# Task instructions
How many lines in the material below contain the word "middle"? Write only the number.
========
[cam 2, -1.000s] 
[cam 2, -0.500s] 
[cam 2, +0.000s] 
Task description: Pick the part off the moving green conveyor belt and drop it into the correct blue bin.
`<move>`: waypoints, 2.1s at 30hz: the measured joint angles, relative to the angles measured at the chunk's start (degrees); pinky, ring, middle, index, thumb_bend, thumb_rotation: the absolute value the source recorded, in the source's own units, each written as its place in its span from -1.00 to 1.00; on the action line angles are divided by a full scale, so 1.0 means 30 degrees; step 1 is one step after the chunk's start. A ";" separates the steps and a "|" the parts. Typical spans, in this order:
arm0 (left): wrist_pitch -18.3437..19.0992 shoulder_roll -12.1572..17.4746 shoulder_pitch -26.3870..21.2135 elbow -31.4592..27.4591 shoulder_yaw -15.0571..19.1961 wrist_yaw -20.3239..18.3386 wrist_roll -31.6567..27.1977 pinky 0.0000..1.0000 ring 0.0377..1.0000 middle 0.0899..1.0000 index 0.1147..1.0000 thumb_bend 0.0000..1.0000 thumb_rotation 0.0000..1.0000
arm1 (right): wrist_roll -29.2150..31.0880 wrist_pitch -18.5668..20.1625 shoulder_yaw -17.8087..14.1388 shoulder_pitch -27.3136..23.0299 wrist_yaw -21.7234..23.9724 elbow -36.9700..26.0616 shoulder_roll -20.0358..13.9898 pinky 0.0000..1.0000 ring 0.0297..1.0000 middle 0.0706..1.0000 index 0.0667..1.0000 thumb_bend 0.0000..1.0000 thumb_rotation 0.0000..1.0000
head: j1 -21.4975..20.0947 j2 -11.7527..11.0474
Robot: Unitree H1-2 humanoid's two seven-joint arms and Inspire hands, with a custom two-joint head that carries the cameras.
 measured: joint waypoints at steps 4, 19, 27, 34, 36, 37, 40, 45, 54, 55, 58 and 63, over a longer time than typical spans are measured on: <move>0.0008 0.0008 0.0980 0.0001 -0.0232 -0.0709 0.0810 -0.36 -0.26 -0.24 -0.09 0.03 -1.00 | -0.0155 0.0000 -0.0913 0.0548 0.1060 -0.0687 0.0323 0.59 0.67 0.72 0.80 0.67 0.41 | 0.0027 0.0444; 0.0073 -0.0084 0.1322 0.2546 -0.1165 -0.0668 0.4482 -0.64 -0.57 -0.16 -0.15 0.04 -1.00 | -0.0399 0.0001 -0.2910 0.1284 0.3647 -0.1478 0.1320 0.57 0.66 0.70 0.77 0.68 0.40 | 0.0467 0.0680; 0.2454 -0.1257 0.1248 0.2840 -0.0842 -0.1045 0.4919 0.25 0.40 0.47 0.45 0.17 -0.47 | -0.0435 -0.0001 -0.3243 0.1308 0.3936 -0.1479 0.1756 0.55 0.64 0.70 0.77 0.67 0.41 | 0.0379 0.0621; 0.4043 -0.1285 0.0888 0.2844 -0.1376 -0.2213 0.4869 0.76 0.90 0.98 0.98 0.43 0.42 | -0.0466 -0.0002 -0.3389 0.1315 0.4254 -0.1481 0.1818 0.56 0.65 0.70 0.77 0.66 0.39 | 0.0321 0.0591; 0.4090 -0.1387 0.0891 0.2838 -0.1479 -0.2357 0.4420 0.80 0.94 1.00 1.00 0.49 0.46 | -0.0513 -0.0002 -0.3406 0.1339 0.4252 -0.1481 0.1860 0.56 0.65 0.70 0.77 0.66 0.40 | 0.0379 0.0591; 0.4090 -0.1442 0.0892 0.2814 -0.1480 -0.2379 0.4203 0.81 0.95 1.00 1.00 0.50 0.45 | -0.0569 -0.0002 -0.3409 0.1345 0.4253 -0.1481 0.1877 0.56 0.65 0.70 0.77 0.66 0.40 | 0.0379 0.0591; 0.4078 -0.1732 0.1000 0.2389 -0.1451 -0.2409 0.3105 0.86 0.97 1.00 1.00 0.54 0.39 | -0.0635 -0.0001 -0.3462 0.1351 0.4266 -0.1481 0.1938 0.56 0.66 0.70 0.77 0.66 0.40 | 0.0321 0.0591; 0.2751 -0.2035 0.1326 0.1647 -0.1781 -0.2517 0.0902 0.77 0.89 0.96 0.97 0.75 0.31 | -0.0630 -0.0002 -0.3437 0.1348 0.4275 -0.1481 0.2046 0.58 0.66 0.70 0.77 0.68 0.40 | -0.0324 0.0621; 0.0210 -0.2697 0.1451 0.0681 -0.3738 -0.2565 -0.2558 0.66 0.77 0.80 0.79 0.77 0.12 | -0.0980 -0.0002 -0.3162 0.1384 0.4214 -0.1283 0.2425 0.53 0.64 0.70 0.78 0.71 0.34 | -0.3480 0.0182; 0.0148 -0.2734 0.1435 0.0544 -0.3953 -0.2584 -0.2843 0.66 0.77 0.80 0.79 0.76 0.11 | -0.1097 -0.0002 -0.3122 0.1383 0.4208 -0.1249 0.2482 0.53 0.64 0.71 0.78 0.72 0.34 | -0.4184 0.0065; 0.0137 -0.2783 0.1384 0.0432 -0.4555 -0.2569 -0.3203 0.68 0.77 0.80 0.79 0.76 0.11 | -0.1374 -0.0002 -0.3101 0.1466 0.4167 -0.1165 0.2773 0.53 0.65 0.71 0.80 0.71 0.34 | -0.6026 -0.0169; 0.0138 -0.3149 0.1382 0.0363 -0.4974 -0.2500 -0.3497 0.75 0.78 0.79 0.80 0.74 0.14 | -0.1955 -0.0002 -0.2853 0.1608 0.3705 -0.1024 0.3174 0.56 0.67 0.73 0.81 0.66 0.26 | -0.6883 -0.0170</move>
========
# Answer section
3